[Task description]
Across all the entries below, how many lines contain the string "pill"? The number by itself is the answer.

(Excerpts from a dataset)
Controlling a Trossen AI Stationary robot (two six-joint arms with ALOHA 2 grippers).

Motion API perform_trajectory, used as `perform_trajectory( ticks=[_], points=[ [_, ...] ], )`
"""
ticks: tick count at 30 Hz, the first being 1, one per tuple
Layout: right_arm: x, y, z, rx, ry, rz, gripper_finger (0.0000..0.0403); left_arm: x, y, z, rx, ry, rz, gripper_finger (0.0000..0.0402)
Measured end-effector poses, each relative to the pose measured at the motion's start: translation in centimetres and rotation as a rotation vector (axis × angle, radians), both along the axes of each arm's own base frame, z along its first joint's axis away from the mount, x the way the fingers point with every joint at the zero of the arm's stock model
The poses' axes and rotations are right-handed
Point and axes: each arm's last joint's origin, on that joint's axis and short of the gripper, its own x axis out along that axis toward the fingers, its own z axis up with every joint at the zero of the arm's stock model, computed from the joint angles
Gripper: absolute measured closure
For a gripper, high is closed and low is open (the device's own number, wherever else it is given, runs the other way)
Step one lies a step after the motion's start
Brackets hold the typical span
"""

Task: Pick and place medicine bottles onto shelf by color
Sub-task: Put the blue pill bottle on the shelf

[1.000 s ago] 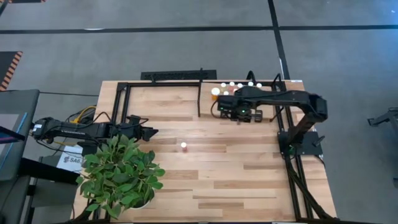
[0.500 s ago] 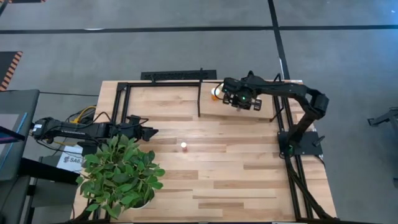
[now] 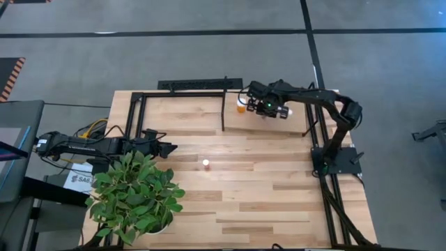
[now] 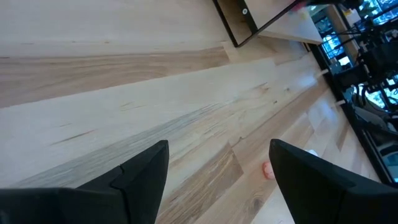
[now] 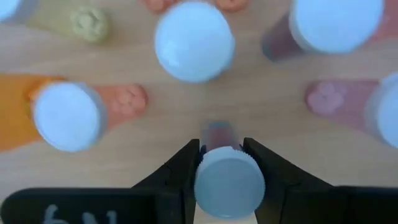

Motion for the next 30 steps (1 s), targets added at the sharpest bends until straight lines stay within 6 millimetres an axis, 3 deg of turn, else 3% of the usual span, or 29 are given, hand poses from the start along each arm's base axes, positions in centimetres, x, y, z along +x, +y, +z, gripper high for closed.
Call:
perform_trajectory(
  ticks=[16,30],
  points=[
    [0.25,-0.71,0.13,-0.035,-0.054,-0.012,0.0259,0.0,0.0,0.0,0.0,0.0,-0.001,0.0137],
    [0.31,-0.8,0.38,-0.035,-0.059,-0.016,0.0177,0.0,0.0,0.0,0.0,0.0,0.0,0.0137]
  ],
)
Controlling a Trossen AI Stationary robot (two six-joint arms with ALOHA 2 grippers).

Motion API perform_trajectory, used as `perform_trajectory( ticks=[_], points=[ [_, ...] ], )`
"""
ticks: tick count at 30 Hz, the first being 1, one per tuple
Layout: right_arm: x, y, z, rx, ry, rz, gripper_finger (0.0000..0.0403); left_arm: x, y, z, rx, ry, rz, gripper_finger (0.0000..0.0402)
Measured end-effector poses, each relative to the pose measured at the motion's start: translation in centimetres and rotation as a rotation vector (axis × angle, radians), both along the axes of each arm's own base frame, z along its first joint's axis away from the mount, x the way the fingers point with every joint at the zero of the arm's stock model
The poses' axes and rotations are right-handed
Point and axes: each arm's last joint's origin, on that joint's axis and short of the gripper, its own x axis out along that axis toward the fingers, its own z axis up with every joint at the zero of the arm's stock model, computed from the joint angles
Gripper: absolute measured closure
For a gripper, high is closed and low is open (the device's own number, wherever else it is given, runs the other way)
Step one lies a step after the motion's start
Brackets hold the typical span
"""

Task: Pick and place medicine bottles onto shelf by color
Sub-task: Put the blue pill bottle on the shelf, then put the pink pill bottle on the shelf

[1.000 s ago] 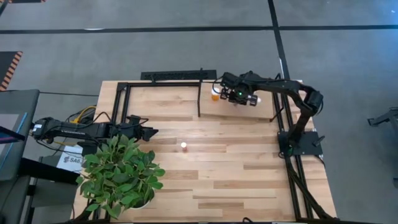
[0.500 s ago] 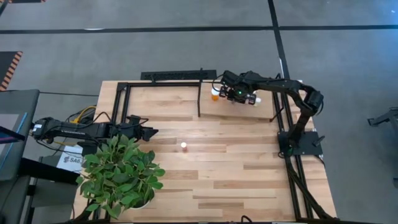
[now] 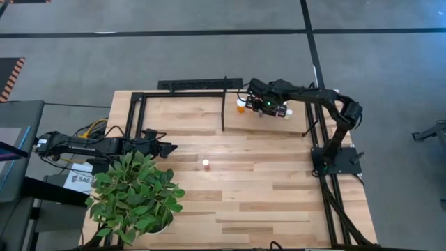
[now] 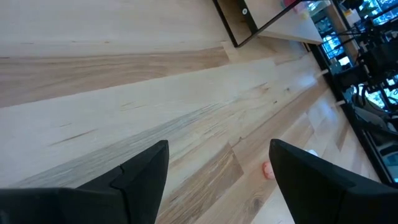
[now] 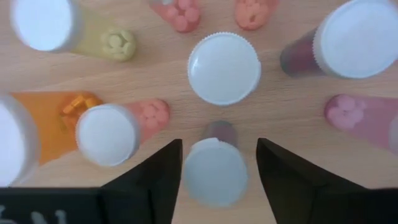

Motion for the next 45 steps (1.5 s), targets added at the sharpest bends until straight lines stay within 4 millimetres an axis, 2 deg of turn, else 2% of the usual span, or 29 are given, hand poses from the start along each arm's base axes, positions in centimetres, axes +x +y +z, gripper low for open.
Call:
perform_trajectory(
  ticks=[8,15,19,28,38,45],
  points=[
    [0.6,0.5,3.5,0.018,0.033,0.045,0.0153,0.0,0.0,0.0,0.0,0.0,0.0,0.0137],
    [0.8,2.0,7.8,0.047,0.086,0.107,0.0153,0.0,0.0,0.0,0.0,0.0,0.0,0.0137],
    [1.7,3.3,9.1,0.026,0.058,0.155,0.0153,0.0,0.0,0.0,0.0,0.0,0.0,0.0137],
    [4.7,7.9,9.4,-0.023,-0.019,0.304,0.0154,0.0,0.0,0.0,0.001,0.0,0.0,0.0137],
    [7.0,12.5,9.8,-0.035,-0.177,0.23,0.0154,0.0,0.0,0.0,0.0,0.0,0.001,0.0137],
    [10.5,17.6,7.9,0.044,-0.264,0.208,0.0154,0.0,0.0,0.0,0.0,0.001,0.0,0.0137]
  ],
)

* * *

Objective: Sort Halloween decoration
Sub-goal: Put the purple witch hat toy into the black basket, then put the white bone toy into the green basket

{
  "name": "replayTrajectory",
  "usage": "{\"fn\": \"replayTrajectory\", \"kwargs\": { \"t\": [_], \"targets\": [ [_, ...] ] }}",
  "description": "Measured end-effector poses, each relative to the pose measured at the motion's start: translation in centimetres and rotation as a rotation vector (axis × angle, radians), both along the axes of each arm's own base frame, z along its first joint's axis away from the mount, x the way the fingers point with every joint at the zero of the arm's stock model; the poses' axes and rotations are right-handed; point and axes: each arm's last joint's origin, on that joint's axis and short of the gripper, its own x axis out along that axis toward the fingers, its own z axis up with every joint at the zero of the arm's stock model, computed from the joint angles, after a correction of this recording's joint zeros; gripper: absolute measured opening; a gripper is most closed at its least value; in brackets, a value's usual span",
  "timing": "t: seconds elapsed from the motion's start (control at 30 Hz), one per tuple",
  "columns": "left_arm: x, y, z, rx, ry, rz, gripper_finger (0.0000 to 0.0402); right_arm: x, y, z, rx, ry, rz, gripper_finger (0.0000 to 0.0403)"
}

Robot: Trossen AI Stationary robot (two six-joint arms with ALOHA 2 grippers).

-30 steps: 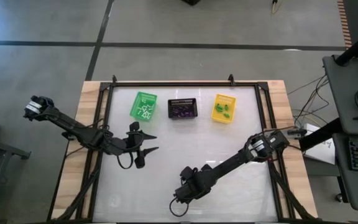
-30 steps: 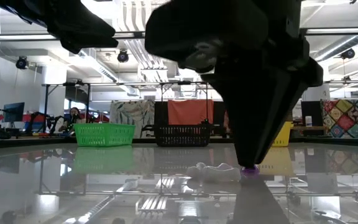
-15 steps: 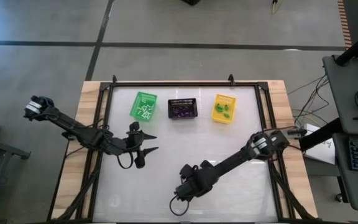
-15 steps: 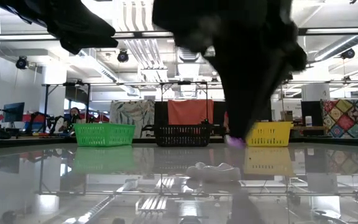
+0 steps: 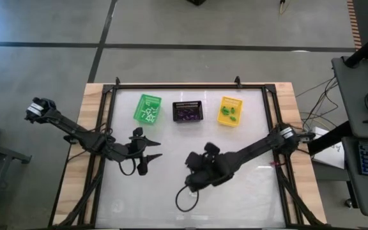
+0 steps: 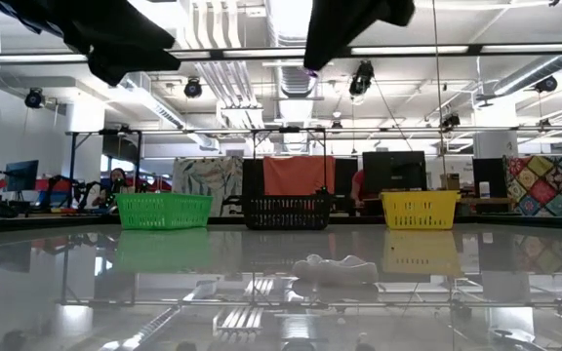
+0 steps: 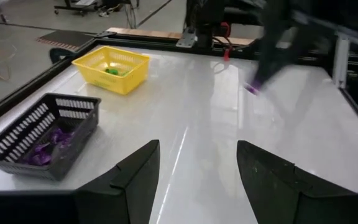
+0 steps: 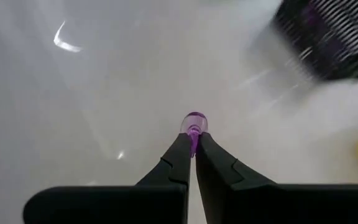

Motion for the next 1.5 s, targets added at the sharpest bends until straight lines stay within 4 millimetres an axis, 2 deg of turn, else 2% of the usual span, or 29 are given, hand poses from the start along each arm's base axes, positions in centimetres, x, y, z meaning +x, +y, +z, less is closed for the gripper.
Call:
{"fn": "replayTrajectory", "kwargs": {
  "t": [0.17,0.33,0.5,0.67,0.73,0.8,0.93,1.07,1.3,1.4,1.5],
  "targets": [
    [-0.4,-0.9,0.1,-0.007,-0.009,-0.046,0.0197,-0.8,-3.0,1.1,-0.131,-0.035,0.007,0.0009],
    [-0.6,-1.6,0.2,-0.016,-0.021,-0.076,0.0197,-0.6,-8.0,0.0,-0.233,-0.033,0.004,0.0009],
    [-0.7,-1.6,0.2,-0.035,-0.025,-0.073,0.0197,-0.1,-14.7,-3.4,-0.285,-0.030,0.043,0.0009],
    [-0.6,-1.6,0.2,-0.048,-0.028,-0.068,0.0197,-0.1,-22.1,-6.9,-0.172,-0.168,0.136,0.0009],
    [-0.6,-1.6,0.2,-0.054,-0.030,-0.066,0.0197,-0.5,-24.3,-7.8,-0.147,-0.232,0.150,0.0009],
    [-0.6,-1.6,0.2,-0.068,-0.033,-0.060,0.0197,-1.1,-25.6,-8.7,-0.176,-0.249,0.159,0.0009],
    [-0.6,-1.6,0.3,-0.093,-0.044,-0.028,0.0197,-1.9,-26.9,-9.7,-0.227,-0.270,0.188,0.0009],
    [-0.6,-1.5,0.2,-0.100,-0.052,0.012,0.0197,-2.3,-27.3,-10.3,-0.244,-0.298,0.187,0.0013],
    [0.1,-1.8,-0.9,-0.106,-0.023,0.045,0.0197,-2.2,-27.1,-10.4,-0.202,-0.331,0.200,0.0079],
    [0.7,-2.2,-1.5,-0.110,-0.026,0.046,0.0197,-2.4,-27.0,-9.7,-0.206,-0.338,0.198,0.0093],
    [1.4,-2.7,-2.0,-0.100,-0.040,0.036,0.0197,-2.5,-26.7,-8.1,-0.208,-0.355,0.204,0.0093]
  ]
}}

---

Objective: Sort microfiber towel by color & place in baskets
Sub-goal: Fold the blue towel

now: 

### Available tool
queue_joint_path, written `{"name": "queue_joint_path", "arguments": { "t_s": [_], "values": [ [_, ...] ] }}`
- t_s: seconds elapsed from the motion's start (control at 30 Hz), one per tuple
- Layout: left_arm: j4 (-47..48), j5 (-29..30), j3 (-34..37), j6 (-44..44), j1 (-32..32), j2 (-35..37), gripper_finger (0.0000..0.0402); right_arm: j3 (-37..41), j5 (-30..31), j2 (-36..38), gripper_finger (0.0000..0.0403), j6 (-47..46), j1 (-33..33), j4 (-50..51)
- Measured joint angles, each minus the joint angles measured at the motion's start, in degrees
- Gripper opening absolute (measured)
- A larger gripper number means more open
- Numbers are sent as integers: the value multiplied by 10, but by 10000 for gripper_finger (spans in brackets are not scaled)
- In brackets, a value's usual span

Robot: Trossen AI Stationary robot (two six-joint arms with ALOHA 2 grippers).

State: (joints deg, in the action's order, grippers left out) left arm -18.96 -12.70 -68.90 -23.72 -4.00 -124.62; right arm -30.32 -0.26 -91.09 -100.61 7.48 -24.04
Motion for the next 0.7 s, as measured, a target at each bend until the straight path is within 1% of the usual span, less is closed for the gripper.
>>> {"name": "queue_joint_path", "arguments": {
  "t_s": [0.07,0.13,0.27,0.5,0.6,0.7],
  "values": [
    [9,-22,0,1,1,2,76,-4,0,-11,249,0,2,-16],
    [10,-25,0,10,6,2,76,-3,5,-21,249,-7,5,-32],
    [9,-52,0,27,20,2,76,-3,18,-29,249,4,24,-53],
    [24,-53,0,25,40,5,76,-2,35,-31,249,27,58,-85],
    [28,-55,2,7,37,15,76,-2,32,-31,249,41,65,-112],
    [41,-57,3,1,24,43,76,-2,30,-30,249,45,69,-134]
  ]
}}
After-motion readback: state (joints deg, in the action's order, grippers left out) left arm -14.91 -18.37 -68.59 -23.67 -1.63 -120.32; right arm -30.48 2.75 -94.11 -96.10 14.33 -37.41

[Expected output]
2